Он многого о ней не знает. Как и она о нём. Ни один из них не особо стремился заполнить эти пустоты. Не потому, что были молоды, глупы и ничегошеньки не смыслили ни в беспокойном этом мире, ни в людях вокруг.
Наоборот, как раз таки кое-чего да смыслили и потому не спешили сокращать расстояние, разделяющее не два тела, но два разума, два сердца.
С телами, оно всегда как-то проще, яснее.
— Движение, танец, истории, воплощённые не в словах, но языком тела — в крови у моего народа. Можно не знать чужого устного языка, не понимать письменного, но язык тела способен рассказать многое даже самому несведущему.
— Действительно… — знакомая усмешка царапнула слух.

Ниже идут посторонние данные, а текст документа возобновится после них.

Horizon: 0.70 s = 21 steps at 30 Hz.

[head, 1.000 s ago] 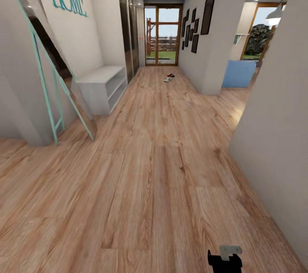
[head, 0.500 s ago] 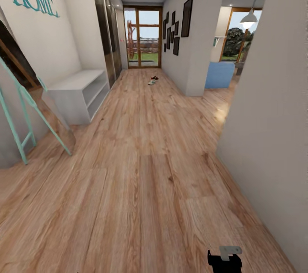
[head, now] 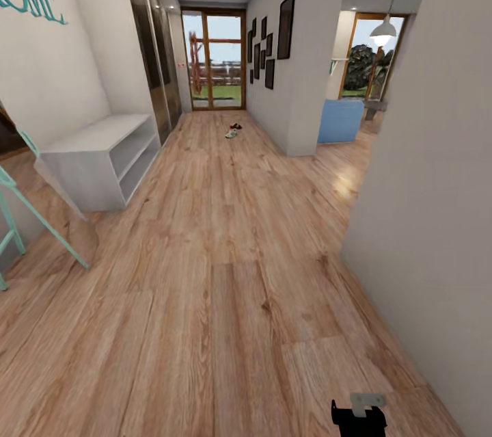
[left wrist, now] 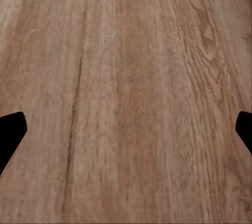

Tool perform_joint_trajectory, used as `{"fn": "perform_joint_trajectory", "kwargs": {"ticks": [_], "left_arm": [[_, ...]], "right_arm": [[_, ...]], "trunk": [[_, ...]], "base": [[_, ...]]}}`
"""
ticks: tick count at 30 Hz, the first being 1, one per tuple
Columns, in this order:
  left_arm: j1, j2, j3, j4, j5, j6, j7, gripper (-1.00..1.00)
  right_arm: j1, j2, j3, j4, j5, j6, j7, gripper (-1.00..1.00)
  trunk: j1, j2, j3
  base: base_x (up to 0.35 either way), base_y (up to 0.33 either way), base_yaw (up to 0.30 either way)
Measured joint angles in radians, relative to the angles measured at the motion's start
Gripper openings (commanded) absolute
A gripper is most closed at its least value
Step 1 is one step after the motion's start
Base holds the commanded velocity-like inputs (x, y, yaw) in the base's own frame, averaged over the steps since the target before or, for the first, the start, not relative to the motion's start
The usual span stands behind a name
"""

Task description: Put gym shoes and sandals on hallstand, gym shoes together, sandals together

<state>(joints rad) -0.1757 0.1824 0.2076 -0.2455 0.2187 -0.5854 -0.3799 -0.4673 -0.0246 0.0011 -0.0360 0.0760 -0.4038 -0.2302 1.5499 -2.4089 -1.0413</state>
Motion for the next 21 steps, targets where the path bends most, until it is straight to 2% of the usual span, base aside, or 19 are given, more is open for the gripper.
{"fn": "perform_joint_trajectory", "kwargs": {"ticks": [10,21], "left_arm": [[0.000,0.000,0.001,0.000,0.000,-0.001,0.000,1.00],[0.000,0.000,0.001,-0.001,0.001,-0.001,0.000,1.00]], "right_arm": [[0.000,0.007,0.003,0.000,0.002,0.000,0.002,1.00],[0.000,0.016,0.003,-0.001,0.002,0.000,0.001,1.00]], "trunk": [[0.000,0.000,0.000],[0.000,0.000,0.000]], "base": [[0.327,0.106,0.008],[0.319,0.113,0.214]]}}
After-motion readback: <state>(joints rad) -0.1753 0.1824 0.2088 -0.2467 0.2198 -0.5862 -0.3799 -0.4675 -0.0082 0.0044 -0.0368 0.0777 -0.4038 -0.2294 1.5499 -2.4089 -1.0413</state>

Илзе глянула искоса на сидящего рядом мужчину, поймала сумрачный его взгляд. Он ведь проделал немалый путь, прибыл издалека, нашёл её в крупнейшем на побережье портовом городе, где разыскать кого-либо задача не из лёгких. И чего ради? Посмотреть танец-другой и попытаться завести беседу, которая, как ни старайся, не собирается в единое целое? Ему, поди, и вовсе странно видеть её в месте, подобном «Розе ветров», пляшущей бесстыдно перед мужчинами, словно нет у неё иного способа заработать на жизнь.
— Блейк…
Зря.
Не стоило произносить его имени вслух. Надо было и дальше поддерживать игру в простого посетителя и беспутную девку, раз уж Блейку охота делать вид, будто они знать друг друга не знают и он всего-то пытается купить её внимание на один вечер. Но Илзе выдохнула его имя — и словно натянутую до предела тетиву лука спустила.
Блейк повернулся к ней резко, точно лишь того и ждал. Подался, одновременно отодвигая столик от дивана, отчего чаша покачнулась, но устояла. Илзе не уклонилась, не воспротивилась, хотя могла…

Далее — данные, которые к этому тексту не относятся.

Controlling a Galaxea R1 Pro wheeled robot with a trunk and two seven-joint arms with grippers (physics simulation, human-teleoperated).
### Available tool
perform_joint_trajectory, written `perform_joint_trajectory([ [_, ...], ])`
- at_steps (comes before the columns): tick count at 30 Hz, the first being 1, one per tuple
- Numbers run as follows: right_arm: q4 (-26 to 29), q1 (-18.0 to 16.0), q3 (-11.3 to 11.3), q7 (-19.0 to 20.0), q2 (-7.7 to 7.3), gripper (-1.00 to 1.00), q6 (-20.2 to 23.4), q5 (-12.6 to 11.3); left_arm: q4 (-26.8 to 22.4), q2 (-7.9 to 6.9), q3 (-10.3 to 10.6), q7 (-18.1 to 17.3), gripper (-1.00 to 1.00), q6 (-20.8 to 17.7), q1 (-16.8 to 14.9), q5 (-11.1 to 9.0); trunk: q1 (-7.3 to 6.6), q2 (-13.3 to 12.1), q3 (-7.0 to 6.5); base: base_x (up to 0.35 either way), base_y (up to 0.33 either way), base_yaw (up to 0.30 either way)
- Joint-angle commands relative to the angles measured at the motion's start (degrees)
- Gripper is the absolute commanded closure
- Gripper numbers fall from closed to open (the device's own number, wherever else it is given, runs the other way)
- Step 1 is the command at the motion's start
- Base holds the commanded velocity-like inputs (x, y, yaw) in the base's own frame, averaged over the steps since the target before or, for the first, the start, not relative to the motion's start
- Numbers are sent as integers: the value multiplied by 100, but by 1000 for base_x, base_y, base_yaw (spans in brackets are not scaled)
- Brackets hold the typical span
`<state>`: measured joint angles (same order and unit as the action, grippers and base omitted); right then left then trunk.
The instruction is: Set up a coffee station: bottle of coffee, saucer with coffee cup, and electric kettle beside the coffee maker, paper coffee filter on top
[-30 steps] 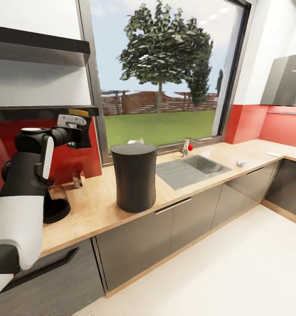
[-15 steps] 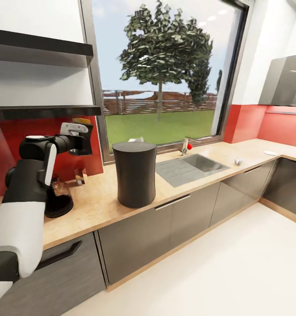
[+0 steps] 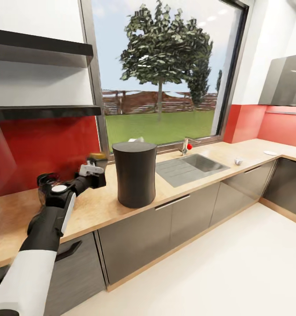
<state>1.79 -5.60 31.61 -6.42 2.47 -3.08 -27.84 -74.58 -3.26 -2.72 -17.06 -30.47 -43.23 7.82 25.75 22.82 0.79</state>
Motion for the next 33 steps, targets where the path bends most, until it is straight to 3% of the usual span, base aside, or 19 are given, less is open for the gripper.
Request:
perform_joint_trajectory([
  [1, -3, -3, 48, -17, 1, -100, -17, -55, 6, 47, -14, -40, 100, 90, 80, 80, 3, 10, 7, 0, 0, 0],
  [4, -3, -3, 47, -17, -6, -100, -17, -53, 83, 286, -26, 130, 100, 389, 361, 70, 3, 10, 7, 0, 0, 0],
  [5, -3, -3, 47, -17, -14, -100, -17, -54, 179, 408, -28, 357, 100, 630, 515, 36, 3, 10, 7, 0, 0, 0],
  [6, -3, -3, 47, -17, -19, -100, -17, -55, 388, 477, -22, 787, 100, 1181, 715, -28, 3, 10, 7, 0, 0, 0],
  [8, -3, -3, 51, -17, -19, -100, -17, -55, 775, 496, -25, 1216, 100, 1656, 843, -151, 3, 10, 7, 0, 0, 0],
  [13, -3, -3, 47, -17, -32, -100, -107, -55, 1392, 486, -28, 1632, 100, 2544, 1076, -337, 3, 10, 7, 0, 0, 0],
  [14, -3, -3, 51, -17, -30, -100, -158, -55, 1728, 485, -21, 1881, 100, 2994, 1129, -375, 3, 10, 7, 0, 0, 0],
  [16, -3, -3, 54, -17, -28, -100, -177, -55, 2062, 485, -19, 2195, 100, 3230, 1166, -401, 3, 10, 7, 0, 0, 0],
  [22, -3, -3, 48, -17, -28, -100, -184, -55, 2347, 501, 3, 2370, 100, 3567, 1297, -417, 3, 10, 7, 0, 0, 0],
  [33, -3, -3, 47, -17, -44, -100, -184, -55, 2485, 620, 26, 2383, 100, 3702, 1438, -406, 3, 10, 7, 116, 0, 0],
])
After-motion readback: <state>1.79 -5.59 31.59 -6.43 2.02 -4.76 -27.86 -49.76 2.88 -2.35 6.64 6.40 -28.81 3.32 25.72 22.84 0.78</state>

Наверное, могла. Только не захотела. Потянулась навстречу и мужчина впился в её губы жадным, требовательным поцелуем. Илзе ответила с жадностью не меньшей, с тем закипающим враз нетерпением, что далеко и надолго отбрасывало всякие разумные мысли. Привстала, ухватилась за куртку, притягивая ближе к себе, рискуя пробить чёрную кожу удлиняющимися когтями. Ощутила с затаённым удовлетворением, как мужские руки прогулялись хаотично от бёдер до груди и обратно, оглаживая, сжимая поверх тонкой ткани. Диковатая эта, хмельная страсть пьянила, туманила разум тяжёлым ароматом благовоний, разливалась жаром по телу, отдавалась в ушах перезвоном бубенцов. И так легко позабыть в безумном этом вихре о недавнем прошлом, о сказанном и невысказанном, о пропасти, разделившей тогда и сейчас.